Recebia o Zootecnista onde discutiam sobre a saúde, a alimentação e disposição dos animais, manejava os cavalos e depois o gado leiteiro para pastar e os trazia de volta, supervisionava e conferia o trabalho do tratador dos equinos, os cavalos eram de raça Manga-larga Paulista e Campolina e ficavam separados para que não houvesse cruzamento indesejado.
Conferia se os equipamentos estavam sempre limpos e bem arrumados e prontos para uso, no galpão. Dava ordens aos peões e serviçais da fazenda, e conferia de perto se o trabalho estava sendo bem executado.
Como dizia seu pai: “É o dono do boi que faz o boi engordar” E como sempre, ele tinha razão, os funcionários que faziam corpo mole não duravam uma semana sob sua tutela, eram logo demitidos. Ela não tinha preguiça de trabalhar e não admitia que tivessem também. Haviam sempre os jacu que cresciam pro lado dela, por ser mulher. Pois eles saiam com um quente e três fervendo, a marrenta logo mostrava porque tinha o apelido de Animal.

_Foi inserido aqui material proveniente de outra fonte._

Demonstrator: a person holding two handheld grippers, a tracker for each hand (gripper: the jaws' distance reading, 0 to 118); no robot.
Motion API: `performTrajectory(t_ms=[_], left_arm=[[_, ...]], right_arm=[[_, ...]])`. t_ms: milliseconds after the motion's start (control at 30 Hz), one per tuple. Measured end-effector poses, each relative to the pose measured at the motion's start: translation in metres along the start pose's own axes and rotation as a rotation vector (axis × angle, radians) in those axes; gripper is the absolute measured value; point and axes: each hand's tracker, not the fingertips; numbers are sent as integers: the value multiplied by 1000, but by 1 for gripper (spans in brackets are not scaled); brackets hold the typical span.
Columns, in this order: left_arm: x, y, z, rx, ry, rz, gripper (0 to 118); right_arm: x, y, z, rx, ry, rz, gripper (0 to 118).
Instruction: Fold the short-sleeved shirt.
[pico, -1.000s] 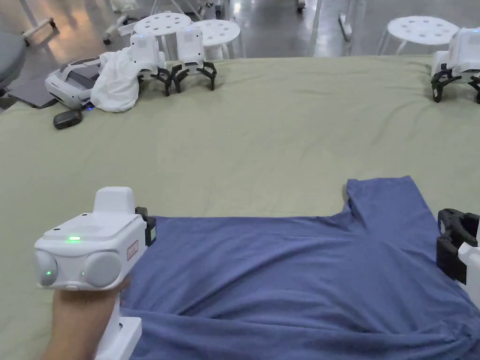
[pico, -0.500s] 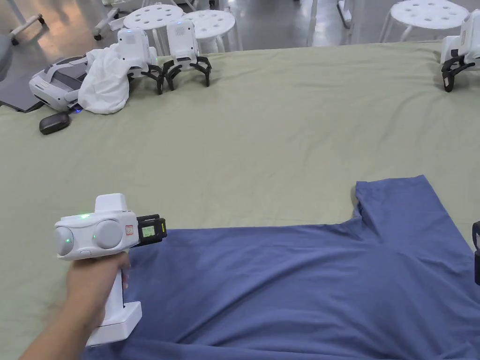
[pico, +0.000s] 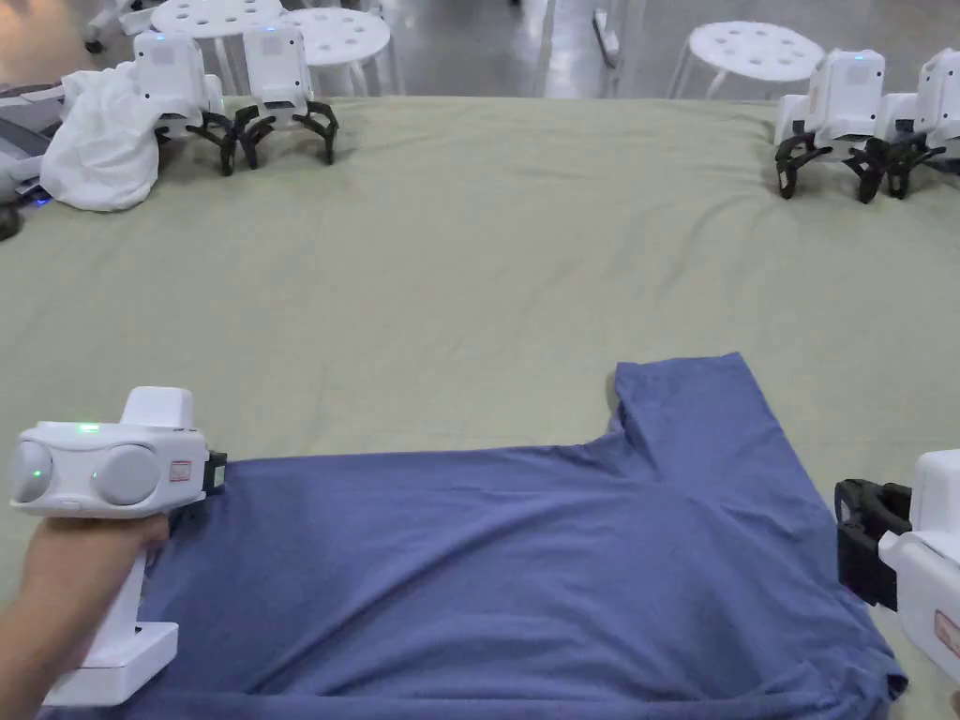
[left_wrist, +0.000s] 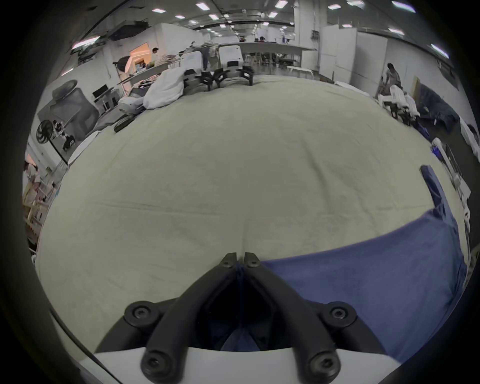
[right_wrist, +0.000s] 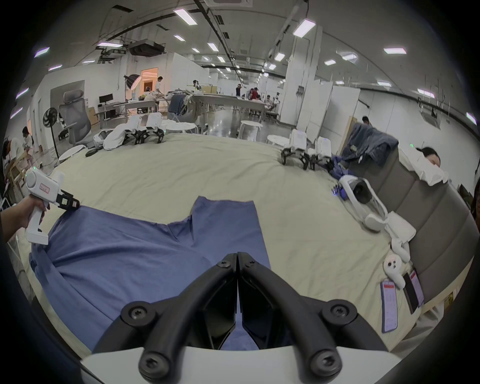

Não que não fosse feminina pelo contrário, ela gostava de se arrumar tinha suas vaidades, mas fazia isso longe do ambiente da fazenda, quando viajava para o exterior ou para a cidade grande. Na fazenda, ser feminina significava ser assediada e tratada como inferior, era um ambiente machista que não favorecia as mulheres.
Por isso ela agia de modo bruto, se tornava a “Animal”, fazia tudo o que os homens faziam e melhor. Era ela a quem os cabocos chamavam quando não conseguiam domar um cavalo bravo, cuidar de um animal machucado, inseminar os animais difíceis, enfim, ela era pau para toda obra.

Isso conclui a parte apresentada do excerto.